:: PROBLEM REQUIREMENTS ::
Set down exactly the lines below between the line holding "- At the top" and the line holding "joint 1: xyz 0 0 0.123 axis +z", inclusive; no other line belongs in the answer.

Records from a collection:
——

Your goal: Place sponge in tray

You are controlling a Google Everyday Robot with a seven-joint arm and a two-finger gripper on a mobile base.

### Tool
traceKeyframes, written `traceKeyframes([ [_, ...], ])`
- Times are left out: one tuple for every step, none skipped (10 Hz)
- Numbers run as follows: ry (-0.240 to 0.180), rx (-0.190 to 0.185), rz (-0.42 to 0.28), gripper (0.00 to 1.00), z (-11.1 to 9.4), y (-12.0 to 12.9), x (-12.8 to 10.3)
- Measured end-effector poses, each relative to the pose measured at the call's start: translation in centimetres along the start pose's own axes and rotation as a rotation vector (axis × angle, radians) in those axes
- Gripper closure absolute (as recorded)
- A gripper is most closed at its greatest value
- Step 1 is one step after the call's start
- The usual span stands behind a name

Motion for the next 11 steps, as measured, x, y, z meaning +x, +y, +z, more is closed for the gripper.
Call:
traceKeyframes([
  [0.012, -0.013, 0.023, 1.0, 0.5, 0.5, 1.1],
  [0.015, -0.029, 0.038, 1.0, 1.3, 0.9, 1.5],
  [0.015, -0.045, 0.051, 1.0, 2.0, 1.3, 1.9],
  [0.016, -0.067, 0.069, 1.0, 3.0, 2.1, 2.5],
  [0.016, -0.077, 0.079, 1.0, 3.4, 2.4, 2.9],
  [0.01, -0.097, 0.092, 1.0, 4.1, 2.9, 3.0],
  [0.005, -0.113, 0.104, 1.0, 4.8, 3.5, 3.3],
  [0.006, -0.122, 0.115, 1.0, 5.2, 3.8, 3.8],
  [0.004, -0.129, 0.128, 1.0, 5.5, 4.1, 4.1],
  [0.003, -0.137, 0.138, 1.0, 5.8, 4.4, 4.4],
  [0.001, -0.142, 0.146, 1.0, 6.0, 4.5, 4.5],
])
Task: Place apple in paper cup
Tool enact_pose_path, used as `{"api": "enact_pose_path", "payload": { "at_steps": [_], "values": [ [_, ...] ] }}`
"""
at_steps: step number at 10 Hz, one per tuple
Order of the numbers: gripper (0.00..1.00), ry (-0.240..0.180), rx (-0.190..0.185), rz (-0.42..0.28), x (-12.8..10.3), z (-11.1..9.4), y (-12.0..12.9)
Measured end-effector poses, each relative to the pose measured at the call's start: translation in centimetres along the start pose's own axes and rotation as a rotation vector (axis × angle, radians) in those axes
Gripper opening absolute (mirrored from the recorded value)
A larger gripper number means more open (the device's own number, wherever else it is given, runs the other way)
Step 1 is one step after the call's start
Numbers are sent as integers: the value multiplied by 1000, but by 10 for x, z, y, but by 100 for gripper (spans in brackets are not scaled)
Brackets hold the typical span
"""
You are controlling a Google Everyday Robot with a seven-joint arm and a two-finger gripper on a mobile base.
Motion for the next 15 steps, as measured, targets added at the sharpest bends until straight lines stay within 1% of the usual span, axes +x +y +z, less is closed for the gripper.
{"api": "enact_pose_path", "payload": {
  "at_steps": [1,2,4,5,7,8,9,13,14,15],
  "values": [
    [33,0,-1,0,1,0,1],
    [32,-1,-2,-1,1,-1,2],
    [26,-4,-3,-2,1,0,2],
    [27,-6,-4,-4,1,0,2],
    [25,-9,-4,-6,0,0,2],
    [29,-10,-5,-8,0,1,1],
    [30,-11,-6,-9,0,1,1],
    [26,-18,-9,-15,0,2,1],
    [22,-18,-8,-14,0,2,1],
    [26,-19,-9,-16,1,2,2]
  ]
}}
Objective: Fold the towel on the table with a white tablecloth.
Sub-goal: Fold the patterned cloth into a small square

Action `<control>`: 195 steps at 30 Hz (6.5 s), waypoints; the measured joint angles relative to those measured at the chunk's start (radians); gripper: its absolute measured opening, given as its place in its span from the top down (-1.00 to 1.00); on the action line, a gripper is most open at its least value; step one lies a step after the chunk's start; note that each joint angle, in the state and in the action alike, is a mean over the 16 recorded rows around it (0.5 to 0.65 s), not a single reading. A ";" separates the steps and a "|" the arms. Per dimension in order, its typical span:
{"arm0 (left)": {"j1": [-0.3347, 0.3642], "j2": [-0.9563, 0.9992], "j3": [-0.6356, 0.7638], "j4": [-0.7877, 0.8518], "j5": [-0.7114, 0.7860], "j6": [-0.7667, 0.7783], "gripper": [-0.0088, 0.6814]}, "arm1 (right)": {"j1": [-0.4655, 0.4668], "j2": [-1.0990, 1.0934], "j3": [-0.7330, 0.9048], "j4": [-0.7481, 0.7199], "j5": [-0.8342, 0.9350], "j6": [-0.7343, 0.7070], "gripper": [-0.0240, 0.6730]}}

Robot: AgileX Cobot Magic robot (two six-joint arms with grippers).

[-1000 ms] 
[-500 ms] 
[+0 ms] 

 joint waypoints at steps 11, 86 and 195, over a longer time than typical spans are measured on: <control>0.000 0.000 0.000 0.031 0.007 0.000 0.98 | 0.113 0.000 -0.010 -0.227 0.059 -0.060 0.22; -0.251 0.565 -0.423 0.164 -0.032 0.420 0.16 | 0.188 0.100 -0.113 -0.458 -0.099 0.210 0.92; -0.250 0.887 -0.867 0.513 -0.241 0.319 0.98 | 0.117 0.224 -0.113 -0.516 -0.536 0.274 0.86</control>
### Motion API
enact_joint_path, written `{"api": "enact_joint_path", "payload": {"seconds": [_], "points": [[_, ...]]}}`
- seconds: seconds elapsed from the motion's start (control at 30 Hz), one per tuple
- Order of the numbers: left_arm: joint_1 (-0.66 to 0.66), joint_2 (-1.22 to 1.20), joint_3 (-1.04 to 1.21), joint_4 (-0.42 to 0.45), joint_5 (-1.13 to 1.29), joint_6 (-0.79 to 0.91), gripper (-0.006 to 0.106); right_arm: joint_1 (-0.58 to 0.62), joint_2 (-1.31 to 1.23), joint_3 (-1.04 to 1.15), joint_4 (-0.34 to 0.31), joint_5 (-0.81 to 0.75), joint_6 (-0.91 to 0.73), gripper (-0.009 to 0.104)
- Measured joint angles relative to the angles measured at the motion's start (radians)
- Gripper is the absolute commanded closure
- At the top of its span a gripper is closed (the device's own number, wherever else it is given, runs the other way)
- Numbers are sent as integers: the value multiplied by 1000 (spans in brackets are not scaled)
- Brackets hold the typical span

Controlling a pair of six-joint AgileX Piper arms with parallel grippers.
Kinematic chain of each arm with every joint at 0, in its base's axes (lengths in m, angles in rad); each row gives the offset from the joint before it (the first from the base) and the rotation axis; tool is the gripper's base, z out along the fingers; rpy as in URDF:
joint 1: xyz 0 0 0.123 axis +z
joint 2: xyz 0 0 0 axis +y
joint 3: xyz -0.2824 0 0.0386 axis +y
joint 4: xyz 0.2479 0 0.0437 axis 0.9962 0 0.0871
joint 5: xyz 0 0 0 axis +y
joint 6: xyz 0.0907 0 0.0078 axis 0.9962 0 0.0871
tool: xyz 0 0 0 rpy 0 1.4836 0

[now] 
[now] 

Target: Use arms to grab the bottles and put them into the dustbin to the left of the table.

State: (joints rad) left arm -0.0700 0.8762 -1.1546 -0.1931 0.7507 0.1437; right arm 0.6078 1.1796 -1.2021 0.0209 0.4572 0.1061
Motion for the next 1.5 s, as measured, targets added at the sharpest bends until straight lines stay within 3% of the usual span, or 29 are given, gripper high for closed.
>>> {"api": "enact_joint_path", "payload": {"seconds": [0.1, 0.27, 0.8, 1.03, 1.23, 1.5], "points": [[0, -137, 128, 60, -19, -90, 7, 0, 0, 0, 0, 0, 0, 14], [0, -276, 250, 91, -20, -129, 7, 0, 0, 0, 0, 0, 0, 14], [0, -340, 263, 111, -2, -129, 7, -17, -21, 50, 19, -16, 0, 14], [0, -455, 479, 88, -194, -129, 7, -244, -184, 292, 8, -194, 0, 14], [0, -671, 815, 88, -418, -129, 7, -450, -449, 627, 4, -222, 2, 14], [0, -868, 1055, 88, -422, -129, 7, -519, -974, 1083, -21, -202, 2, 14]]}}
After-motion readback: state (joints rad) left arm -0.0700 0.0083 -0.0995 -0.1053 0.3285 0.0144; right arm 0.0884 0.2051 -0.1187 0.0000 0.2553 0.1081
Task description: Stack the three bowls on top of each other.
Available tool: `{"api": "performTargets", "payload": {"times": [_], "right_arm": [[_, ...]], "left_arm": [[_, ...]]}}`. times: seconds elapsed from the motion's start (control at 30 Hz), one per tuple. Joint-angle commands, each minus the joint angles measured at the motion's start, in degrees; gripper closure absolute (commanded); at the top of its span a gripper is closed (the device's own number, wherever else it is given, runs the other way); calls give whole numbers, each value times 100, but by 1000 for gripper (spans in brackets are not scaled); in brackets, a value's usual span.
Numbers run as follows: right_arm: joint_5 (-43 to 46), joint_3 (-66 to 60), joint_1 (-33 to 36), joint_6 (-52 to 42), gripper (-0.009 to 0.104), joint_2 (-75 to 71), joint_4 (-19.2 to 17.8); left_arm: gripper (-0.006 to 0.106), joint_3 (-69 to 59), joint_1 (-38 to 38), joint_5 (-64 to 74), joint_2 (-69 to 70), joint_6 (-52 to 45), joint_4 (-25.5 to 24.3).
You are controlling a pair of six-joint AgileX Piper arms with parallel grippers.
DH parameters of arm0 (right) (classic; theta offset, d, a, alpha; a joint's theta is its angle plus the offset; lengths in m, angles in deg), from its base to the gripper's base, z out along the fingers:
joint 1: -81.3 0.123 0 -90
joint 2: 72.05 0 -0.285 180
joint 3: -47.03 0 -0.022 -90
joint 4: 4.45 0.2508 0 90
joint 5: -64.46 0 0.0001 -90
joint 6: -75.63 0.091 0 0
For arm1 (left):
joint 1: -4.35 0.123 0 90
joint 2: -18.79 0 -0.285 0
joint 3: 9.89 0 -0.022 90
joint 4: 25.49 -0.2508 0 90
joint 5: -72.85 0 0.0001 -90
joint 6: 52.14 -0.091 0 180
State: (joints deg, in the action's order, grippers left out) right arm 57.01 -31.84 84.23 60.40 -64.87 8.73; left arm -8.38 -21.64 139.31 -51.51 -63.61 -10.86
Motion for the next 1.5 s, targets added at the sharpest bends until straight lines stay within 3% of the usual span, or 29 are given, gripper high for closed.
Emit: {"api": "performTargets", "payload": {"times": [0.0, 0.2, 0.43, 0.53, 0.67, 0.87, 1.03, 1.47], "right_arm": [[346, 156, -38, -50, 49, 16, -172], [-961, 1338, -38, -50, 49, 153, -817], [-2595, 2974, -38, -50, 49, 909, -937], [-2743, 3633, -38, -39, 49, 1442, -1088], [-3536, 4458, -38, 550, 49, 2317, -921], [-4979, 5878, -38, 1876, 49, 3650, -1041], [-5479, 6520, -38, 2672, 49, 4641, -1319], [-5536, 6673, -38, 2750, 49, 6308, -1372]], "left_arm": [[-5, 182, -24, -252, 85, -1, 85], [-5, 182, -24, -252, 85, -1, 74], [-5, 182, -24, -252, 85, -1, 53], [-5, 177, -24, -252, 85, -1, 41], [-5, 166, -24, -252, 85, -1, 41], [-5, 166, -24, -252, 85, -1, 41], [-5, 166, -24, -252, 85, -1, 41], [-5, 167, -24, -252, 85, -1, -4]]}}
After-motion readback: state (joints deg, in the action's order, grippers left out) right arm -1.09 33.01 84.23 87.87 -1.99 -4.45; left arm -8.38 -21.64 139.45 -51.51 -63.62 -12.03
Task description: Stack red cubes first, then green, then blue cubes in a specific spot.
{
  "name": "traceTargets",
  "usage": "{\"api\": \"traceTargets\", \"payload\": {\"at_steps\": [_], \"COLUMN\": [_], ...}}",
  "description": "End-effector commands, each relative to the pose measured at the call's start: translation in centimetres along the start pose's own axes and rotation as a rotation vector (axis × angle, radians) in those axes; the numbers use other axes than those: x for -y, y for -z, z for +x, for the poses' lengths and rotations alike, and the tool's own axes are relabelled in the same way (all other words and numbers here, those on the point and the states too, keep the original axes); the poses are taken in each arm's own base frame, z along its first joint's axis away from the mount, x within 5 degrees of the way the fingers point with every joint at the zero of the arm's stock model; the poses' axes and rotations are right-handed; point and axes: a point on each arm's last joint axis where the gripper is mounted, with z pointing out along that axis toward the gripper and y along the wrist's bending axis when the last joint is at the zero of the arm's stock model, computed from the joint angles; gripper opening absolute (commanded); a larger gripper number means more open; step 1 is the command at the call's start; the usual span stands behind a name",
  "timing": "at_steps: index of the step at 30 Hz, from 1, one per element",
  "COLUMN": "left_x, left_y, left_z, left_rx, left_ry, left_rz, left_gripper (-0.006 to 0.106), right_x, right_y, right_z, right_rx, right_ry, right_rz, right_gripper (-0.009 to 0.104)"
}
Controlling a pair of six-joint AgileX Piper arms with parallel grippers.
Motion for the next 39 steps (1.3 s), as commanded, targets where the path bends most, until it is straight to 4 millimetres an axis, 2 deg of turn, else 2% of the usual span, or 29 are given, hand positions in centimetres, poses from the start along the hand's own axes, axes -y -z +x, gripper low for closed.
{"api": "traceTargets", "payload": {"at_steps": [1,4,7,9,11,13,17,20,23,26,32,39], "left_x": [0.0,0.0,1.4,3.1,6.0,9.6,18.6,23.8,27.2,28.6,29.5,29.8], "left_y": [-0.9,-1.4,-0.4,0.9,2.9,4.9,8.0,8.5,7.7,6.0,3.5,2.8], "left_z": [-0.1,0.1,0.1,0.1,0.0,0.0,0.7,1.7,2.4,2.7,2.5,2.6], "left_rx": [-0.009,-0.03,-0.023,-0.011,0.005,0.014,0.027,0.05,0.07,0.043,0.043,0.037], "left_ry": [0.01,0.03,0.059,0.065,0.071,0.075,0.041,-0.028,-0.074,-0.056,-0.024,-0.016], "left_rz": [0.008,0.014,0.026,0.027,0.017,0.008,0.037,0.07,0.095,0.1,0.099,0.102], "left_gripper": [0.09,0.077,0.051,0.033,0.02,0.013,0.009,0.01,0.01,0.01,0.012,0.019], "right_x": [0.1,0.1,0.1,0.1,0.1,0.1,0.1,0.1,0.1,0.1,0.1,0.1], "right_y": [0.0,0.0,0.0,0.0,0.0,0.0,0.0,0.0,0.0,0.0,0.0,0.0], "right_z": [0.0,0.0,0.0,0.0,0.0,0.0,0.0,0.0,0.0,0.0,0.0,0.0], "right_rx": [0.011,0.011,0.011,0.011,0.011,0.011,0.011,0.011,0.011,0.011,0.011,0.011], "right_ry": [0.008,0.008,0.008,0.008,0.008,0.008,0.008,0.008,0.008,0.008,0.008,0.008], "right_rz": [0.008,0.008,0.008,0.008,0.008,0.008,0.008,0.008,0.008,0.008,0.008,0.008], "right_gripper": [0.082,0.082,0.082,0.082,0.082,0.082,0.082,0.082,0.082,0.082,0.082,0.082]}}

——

:: THE COMPLETED TASK ::
- At the top of its span a gripper is closed (the device's own number, wherever else it is given, runs the other way)
- Numbers are sent as integers: the value multiplied by 1000 (spans in brackets are not scaled)
- Brackets hold the typical span

Controlling a pair of six-joint AgileX Piper arms with parallel grippers.
Kinematic chain of each arm with every joint at 0, in its base's axes (lengths in m, angles in rad); each row gives the offset from the joint before it (the first from the base) and the rotation axis; tool is the gripper's base, z out along the fingers; rpy as in URDF:
joint 1: xyz 0 0 0.123 axis +z

There's no more to this exercise.